Neolithic crouch burial found in Brandenburg

The skeleton of a woman buried in a crouched position has been discovered in Uckermark, northeastern Germany. Archaeologists with the Brandenburg State Office for the Preservation of Monuments were excavating the site of a new wind turbine when they discovered the crouch burial.

She had been placed on her right side, her knees bent to her chest, her head facing north. Her grave was not in a burial ground, but rather next to a settlement. No grave goods have survived. The exact date of the burial has not been established yet, but archaeologists believe she was buried between 2,200 and 2,500 B.C., the late Neolithic period.

“I’ve never made a find like this before,” [archaeologist Philipp] Roskoschinski, who owns the archaeological firm Archaeros, told the Tagesspiegel newspaper.

He and his colleague believe that this indicates the woman was purposefully positioned this way and was not simply put in the grave.

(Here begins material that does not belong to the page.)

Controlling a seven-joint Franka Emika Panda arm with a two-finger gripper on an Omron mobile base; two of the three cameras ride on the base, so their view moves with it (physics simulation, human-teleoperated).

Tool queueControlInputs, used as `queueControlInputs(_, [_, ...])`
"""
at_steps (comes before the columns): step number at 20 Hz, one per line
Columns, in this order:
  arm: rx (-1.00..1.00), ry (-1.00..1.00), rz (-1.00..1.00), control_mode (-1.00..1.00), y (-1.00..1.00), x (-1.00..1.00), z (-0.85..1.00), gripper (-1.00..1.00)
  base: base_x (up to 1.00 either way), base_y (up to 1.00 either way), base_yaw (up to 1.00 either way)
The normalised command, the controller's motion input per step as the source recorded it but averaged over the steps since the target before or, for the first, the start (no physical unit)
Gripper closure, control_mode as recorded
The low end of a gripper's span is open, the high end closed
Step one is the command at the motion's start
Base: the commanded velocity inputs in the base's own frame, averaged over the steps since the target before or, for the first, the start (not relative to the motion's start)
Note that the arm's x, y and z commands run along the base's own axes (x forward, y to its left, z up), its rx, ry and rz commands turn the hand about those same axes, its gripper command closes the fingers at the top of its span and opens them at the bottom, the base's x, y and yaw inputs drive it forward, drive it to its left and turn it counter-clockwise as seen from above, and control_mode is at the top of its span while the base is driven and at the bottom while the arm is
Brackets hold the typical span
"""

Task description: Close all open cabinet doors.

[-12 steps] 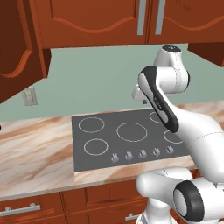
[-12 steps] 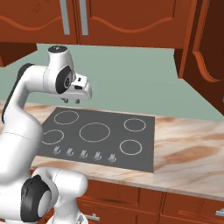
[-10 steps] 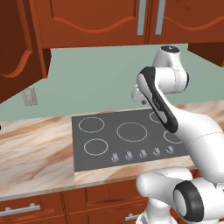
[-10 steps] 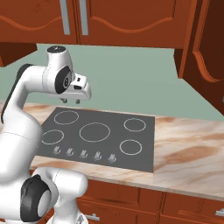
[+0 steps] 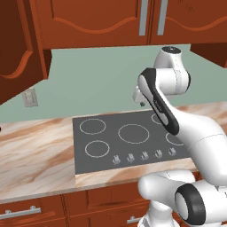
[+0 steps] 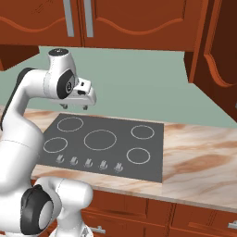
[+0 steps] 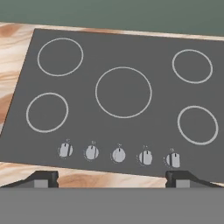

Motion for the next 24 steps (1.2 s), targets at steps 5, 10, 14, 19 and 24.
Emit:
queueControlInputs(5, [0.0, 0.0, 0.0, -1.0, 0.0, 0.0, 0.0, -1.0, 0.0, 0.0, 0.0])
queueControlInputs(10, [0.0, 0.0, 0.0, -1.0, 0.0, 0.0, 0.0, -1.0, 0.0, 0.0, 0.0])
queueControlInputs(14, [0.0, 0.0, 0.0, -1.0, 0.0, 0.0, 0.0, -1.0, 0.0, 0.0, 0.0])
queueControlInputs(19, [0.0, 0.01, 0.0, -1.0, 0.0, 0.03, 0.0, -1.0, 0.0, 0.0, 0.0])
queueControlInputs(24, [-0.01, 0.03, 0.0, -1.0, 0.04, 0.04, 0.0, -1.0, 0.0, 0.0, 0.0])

Researchers are now carrying out tests to get a better idea of how old the skeleton is as well as how the woman died.

“Unfortunately, there were no other finds in the grave that could tell us more about the woman’s life,” Roskoschinski told Tagesspiegel newspaper. “But the site was lovingly surrounded by fieldstones.”

7 thoughts on “Neolithic crouch burial found in Brandenburg

  1. Why does it strike me so funny that Roskoschinski and his colleague believe that their never having found anything like this before indicates that the body was purposefully positioned as it was, and that it is possible to determine the positioning of fieldstones as “loving”?

  2. Just in case, there would indeed be a certain discrepancy in between getting “lovingly surrounded by fieldstones” or being lovingly “stoned to death”.

    Moreover, there seems to be some sort of circular structure, but with the other semicircle still buried. The crouched position, however, indicates a loving burial.

    Surviving grave goods probably would have made those things a bit more obvious. Maybe the grave goods are in the other semicircle 😉

  3. It could just as well be a case of: If you fold up the corpse, you can dig a smaller hole (digging with ancient tools is hard work), and if you ring it (more likely it started as a covering) with fieldstones, the foxes won’t dig it back up. Why does archeology never consider the practical?

  4. Every time I read the headline, I read it as “Neolithic Couch” found. For a split second I think, I know they didn’t had couches way back then. Then I read it again and go, oh right. Crouch. Amazing what your mind makes you see, lol.

  5. I remember, in spite of grieving the loss, being somewhat angry at my Labrador retriever for assuming such an expansive pose as rigor mortis set in. What a hole I had to dog. I mean dig.

  6. Breathe deeply and repeat the archaeological mantra three times:

    “If I do not understand: it must be for ritual purposes.
    If I cannot prove something: it must be for ritual purposes.
    If I have no ready answer: it must be for ritual purposes.”